Performance Lab
Notes
-
Due date: Nov 22th 2024, 11:55pm PST
- This is an individual assignment – all code must be your own – no code sharing.
It is fine to discuss optimizations with another student, but if you do, please write their name as a collaborator at the top of kernels.c. - We made a few additions to this lab this year … apologies in advance for any problems.
- Lab download / scoreboard website
- After you untar the lab download, please do not rename the folder name and keep it as “target-NUMBER”.
- Lab TA: Jake
Introduction
In this lab, your job is to optimize two simple “kernels” to make them faster and more energy efficient!
More specifically, given a suboptimal implementation of four kernels below, your goal is to utilize the optimization techniques you learned from class to speed up the calculation and improve “energy efficiency”. In this class, we approximate energy efficiency as the reduction in data movement across different levels of the memory hierarchy (i.e. so you should try to hit in the L1 cache as much as possible).
You’ll have to use some optimization techniques covered in the class, especially the cache and memory optimization ones.
Kernel 1: Compute absolute value (warm up)
Compute the elementwise absolute value of a 1D floating point vector.
Hints
- The control here is unpredictable, causing performance problems. Can you do this without control?

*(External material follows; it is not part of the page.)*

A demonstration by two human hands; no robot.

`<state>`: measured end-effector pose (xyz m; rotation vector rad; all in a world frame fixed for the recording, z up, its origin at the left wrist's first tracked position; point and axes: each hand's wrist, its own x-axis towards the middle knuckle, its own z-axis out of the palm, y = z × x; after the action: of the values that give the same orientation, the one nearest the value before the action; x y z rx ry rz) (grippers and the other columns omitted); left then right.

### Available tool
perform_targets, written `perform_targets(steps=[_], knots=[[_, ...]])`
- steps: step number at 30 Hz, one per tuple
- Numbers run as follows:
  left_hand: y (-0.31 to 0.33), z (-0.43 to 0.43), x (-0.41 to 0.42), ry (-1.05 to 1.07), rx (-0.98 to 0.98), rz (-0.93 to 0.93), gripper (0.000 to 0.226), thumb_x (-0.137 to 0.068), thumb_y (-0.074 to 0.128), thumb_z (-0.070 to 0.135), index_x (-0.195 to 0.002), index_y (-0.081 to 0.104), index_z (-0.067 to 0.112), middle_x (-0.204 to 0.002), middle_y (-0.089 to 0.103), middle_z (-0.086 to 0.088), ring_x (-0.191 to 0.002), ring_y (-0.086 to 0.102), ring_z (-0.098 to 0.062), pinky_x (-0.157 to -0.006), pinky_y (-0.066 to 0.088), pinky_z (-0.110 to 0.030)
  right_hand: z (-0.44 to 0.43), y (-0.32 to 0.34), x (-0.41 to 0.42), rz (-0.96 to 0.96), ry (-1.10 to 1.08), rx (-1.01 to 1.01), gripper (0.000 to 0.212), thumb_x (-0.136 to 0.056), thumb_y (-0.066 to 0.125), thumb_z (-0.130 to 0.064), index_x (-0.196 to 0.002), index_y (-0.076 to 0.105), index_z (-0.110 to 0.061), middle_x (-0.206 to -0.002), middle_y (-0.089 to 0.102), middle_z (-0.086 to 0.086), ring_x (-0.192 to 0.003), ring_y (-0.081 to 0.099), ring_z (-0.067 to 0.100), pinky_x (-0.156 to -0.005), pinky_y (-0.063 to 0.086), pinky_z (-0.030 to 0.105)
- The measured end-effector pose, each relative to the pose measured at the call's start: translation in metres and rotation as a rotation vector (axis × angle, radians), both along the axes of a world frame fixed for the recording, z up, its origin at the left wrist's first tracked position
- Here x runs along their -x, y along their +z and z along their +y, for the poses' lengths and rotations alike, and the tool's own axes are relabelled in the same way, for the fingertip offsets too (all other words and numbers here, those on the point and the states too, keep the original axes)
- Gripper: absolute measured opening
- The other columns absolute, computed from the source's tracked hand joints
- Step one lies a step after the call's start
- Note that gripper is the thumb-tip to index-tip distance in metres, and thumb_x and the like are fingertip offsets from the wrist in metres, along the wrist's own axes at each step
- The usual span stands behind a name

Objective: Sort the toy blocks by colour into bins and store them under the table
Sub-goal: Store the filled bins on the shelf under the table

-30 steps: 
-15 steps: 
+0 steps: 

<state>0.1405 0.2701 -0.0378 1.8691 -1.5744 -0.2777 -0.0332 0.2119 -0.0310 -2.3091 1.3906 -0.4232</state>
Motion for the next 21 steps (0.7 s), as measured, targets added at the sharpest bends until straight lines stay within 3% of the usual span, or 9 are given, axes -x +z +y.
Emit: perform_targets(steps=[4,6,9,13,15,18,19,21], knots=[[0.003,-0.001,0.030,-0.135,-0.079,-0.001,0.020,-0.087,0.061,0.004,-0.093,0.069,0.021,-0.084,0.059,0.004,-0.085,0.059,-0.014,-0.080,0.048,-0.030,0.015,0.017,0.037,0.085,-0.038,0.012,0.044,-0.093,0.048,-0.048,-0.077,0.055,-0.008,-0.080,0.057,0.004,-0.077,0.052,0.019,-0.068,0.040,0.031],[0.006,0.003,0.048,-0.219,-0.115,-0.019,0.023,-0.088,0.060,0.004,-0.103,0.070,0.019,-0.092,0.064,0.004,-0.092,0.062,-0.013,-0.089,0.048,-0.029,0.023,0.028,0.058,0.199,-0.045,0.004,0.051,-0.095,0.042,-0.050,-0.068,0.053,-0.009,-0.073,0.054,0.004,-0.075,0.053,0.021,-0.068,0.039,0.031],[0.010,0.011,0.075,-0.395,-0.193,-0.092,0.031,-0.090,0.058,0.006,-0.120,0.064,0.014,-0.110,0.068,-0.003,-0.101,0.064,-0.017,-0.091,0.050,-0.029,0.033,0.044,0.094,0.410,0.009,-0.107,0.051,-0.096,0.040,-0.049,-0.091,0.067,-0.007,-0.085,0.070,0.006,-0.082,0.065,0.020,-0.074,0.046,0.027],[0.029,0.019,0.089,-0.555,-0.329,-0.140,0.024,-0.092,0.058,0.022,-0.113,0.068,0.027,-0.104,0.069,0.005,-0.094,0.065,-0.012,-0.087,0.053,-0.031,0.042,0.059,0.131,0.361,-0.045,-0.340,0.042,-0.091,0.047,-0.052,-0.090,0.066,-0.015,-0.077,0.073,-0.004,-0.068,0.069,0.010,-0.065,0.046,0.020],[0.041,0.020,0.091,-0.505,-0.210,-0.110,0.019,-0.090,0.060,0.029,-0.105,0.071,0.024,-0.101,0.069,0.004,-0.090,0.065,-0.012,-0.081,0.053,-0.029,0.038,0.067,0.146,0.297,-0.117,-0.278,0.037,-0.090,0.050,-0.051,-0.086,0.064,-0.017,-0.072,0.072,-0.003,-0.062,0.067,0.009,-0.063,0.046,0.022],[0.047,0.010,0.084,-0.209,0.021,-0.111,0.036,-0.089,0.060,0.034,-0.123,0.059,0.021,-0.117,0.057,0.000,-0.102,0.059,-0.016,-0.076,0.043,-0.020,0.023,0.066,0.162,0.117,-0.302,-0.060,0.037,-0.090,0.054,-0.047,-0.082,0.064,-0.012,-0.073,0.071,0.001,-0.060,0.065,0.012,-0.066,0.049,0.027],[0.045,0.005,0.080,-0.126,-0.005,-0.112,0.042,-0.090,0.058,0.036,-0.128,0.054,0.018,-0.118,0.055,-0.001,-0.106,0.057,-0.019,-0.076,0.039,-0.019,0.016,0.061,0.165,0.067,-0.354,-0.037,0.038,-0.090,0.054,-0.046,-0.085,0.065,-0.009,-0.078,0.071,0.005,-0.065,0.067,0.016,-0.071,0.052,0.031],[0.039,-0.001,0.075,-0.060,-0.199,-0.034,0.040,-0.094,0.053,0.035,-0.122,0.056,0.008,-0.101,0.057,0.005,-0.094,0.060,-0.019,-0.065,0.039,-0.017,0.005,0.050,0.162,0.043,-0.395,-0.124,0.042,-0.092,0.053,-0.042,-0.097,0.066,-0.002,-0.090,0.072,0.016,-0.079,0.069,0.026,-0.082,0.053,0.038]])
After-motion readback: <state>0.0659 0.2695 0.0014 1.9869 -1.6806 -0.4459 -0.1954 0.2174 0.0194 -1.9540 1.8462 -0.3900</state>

- Don’t worry about vector instructions for this one.
Kernel 2: 2D Transpose
In 2D transpose, we take a 2D input matrix (Ni by Nj), and swap its rows and columns to create a 2D output matrix (Nj by Ni).
We can define the transpose mathematically as follows:
\[Out_{i,j} = In_{j,i}\]Hints
- Think about the cache access pattern – it seems like we get bad spatial locality on either the In or Out array.
- Can we use tiling to help?
- Don’t worry about vector instructions for this one.
Kernel 3: Complex Matrix-Vector Multiplication
Here we are doing a matrix multiplication (similar to the one in class) but it will be complex matrix multiplication.
\[\displaystyle Out_{i} = \displaystyle \sum_{x=0}^{N_{j}} In_{j} \times compArr_{i,j}\]Hints
- The complex values are defined with a struct (see
kernels.h
). Think about the access pattern that is created when multiplying the values due to this struct. compArr
is a global variable that does not change. Can you think of a way to reformat this into a new datastructure to avoid the nasty access pattern?- Specifically you can use the init() function to preprocess the
compArr
, and feel free to add global variables.
Kernel 4: 3D Stencil
Stencil algorithms “apply” a stencil (sometimes called a filter) to an input array to produce an output array. Stencil methods are quite common in image processing and computer simulations.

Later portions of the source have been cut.